Orser was involved in Mercer Island’s “Project Renaissance” in the 1980s and 90s that resulted in its 1994 Town Center “vision.” The current Development Services Group (DSG) director for the city, Scott Greenberg, was also involved in that project, and came back to the city just as it decided to review that plan.
“We started this process in 2014 … At that time, the scope was very small,” Greenberg said.
It initially focused on how to improve the code to encourage developers to provide better plazas and other public benefits in exchange for building height bonuses.
Density and building height became a larger part of the picture as the process went on, with some residents concerned that a larger population in the Town Center would overload Island services and schools.
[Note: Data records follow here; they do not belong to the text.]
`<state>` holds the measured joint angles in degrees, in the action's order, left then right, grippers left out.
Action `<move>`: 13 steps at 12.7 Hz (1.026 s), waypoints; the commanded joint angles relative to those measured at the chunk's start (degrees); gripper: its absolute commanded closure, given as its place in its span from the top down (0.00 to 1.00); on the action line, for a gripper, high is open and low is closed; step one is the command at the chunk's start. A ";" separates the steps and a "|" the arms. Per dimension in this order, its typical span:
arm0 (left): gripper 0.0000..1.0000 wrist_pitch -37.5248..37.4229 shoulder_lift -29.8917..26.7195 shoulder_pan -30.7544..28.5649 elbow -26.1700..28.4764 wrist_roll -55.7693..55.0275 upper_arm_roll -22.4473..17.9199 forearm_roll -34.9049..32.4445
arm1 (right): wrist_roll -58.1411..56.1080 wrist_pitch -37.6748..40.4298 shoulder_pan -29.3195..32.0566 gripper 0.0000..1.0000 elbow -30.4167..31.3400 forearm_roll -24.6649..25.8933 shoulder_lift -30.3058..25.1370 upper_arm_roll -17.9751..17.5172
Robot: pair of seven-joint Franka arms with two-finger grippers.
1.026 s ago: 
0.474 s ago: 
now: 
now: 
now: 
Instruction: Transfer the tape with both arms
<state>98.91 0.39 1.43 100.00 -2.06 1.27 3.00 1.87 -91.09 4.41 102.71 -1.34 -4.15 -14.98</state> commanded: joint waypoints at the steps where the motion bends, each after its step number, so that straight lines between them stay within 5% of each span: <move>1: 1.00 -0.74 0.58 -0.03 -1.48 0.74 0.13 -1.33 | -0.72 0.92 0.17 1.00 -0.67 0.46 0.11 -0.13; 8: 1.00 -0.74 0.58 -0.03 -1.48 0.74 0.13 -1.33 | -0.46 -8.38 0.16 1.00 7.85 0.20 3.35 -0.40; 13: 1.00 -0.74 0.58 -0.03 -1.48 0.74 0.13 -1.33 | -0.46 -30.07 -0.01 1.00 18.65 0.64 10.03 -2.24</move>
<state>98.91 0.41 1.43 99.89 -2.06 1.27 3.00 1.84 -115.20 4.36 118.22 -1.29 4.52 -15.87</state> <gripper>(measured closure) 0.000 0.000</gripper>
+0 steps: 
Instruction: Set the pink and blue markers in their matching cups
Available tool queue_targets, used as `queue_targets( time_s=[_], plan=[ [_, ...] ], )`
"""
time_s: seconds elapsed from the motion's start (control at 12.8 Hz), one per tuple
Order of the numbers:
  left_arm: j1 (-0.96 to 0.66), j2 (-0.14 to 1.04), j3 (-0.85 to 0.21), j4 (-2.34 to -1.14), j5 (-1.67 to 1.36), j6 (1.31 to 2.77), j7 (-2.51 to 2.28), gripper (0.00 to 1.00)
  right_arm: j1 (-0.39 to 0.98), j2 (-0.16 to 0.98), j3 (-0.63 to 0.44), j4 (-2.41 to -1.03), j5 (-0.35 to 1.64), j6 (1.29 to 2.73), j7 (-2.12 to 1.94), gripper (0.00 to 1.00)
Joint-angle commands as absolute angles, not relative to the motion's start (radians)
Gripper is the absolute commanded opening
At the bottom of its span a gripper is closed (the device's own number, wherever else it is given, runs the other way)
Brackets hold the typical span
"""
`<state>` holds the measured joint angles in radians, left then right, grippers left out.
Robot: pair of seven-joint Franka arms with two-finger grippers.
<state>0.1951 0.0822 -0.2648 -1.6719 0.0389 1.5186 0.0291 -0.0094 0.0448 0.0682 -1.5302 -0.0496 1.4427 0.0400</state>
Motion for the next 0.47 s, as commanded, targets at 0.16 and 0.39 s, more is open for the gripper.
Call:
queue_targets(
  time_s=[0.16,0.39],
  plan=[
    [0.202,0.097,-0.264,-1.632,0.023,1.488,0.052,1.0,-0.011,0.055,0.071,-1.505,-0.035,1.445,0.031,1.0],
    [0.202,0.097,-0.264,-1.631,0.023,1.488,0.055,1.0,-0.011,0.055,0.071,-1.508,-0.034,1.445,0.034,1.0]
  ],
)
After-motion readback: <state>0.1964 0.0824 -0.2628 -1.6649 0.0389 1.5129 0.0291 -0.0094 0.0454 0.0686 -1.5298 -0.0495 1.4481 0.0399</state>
Following reports and recommendations from an urban planning consultant, community engagement expert and two stakeholder groups, the Town Center work is now in the third phase and being led by a joint Planning-Design Commission.
“We made a few definitive changes to the code, fixed a few things that were glaring errors … but we’re still trying to wrap our arms around all of the factors that are going to make this process work,” Brandt said.
The commission has “a bandwidth and budget” to look at a few different options for Town Center, including for building heights. One zoning map that came out of the stakeholder group, but that wasn’t unanimously supported, involved raising building heights along the highway and lowering them near Mercerdale Park. The commission recently proposed a “vastly reduced” version that would lower heights to three stories south of Southeast 27th Street.
“We’re not [proposing] that to say, ‘this is what we’re going to do,’ we’re doing it to help make sure that we listen to the public, and to the developers and the landowners and the business owners, and to get good information so we can balance the economic impacts of any of the decisions we make,” Brandt said. “The public we’ve heard from the most wants a very low Town Center … but that’s one end of the spectrum.”
Miller-Wolfe said that downtown Kirkland is “a lot of things to a lot of people.” It’s a place to gather for community events and celebrations, a place to work, shop and live and, perhaps differently from Mercer Island, a “hybrid, where it’s a downtown for visitors and tourists as much as it is a downtown for residents.”
She said that Mercer Island already has great celebrations in Town Center, from the homecoming parade to the Farmers Market. Kirkland has also experienced a recent apartment building boom downtown, but still needs visitors to “buoy the businesses.”
Brandt said that the Joint Commission is trying to find metrics to “provide the blood that pumps the heart,” like how many more people are needed to generate one more business. The answer to that question — what is the “critical mass” needed for certain retail — is unknown. Even Pioneer Square will never have the density of residents needed to get a retailer such as Whole Foods or Trader Joes, True said.
But Mercer Island has the potential to be an active daytime place if it added office space, Miller-Wolfe said, and Brandt said that’s something the commission is looking into.
Several of the audience members, including Judy King, owner of the property formerly referred to as the Hines property, and Robert Thorpe, a lawyer representing an alliance of property owners in downtown Mercer Island, said that the commission shouldn’t forget to consider the impacts on business and land owners as they move toward their final Town Center code recommendations.
The next Town Center public hearing is at 6:30 p.m. on March 9 at West Mercer Elementary.